The expected result is the full listing, retyped exactly, without a single picture.
*** Provided material
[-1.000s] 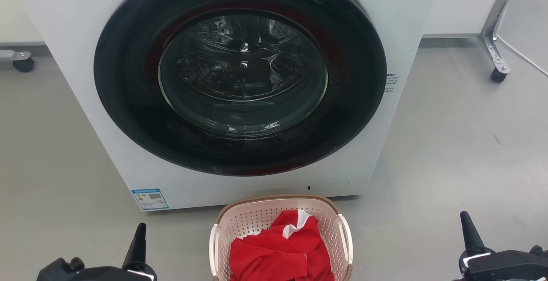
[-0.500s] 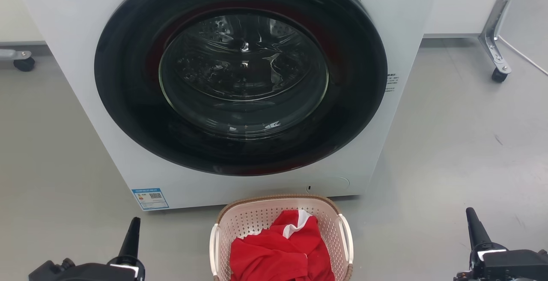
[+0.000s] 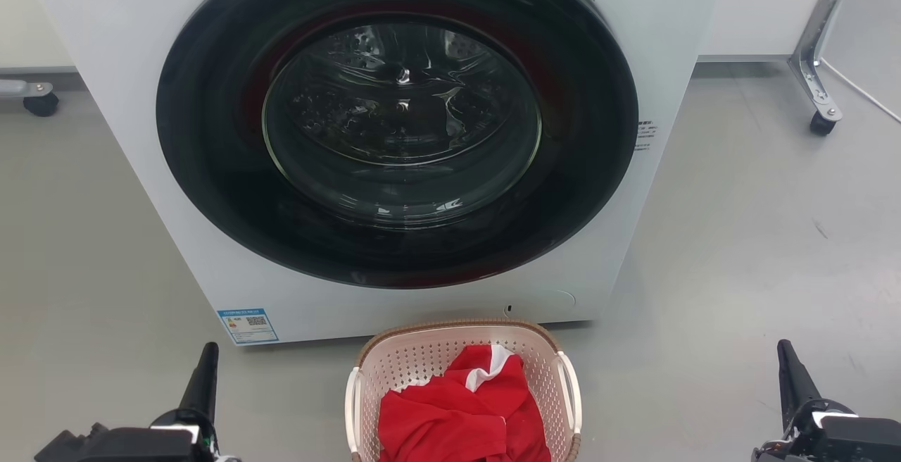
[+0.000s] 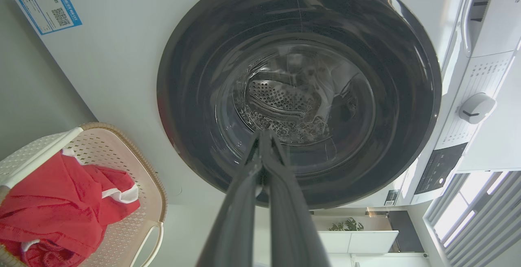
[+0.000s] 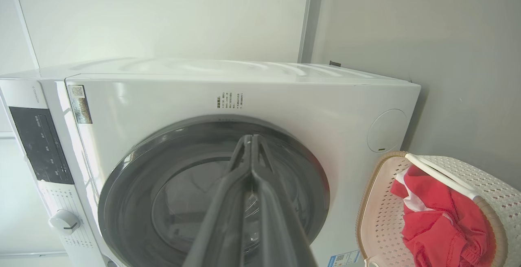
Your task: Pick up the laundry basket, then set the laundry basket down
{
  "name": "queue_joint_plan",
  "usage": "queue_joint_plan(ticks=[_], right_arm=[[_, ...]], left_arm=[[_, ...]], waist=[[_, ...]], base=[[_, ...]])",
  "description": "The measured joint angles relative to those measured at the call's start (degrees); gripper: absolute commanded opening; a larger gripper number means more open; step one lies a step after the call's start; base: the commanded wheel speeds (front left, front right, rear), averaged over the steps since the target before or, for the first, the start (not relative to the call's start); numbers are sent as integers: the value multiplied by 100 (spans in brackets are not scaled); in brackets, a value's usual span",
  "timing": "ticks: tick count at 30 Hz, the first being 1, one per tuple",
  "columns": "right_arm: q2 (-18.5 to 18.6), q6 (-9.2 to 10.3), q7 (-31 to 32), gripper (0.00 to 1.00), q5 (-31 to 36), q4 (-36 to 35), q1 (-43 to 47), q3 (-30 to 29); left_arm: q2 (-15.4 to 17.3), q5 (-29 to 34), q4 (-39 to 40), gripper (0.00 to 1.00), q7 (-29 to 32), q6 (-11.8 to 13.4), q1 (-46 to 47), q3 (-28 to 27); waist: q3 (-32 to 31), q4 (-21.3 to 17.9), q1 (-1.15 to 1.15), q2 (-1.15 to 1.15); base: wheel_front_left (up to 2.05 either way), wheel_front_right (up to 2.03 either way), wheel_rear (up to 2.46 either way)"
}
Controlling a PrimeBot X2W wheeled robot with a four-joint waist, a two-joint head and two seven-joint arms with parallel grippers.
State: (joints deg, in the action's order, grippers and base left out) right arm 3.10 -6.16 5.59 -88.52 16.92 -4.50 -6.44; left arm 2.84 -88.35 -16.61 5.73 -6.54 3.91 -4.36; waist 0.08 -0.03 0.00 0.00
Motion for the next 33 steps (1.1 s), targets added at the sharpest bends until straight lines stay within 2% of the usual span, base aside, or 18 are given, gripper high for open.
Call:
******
▶ Written solution:
[-1.000s] 
[-0.500s] 
[+0.000s] 
[+0.000s] 
[+0.000s] 
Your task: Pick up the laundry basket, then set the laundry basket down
{
  "name": "queue_joint_plan",
  "usage": "queue_joint_plan(ticks=[_], right_arm=[[_, ...]], left_arm=[[_, ...]], waist=[[_, ...]], base=[[_, ...]])",
  "description": "The measured joint angles relative to those measured at the call's start (degrees); gripper: absolute commanded opening; a larger gripper number means more open; step one lies a step after the call's start; base: the commanded wheel speeds (front left, front right, rear), averaged over the steps since the target before or, for the first, the start (not relative to the call's start); numbers are sent as integers: the value multiplied by 100 (spans in brackets are not scaled); in brackets, a value's usual span",
  "timing": "ticks: tick count at 30 Hz, the first being 1, one per tuple",
  "columns": "right_arm: q2 (-18.5 to 18.6), q6 (-9.2 to 10.3), q7 (-31 to 32), gripper (0.00 to 1.00), q5 (-31 to 36), q4 (-36 to 35), q1 (-43 to 47), q3 (-30 to 29); left_arm: q2 (-15.4 to 17.3), q5 (-29 to 34), q4 (-39 to 40), gripper (0.00 to 1.00), q7 (-29 to 32), q6 (-11.8 to 13.4), q1 (-46 to 47), q3 (-28 to 27); waist: q3 (-32 to 31), q4 (-21.3 to 17.9), q1 (-1.15 to 1.15), q2 (-1.15 to 1.15); base: wheel_front_left (up to 2.05 either way), wheel_front_right (up to 2.03 either way), wheel_rear (up to 2.46 either way)"
}
Controlling a PrimeBot X2W wheeled robot with a four-joint waist, a two-joint head and two seven-joint arms with parallel grippers.
State: (joints deg, in the action's order, grippers and base left out) right arm 3.10 -6.16 5.59 -88.52 16.92 -4.50 -6.44; left arm 2.84 -88.35 -16.61 5.73 -6.54 3.91 -4.36; waist 0.08 -0.03 0.00 0.00
Motion for the next 33 steps (1.1 s), targets added at the sharpest bends until straight lines stay within 2% of the usual span, base aside, or 18 are given, gripper high for open.
Call:

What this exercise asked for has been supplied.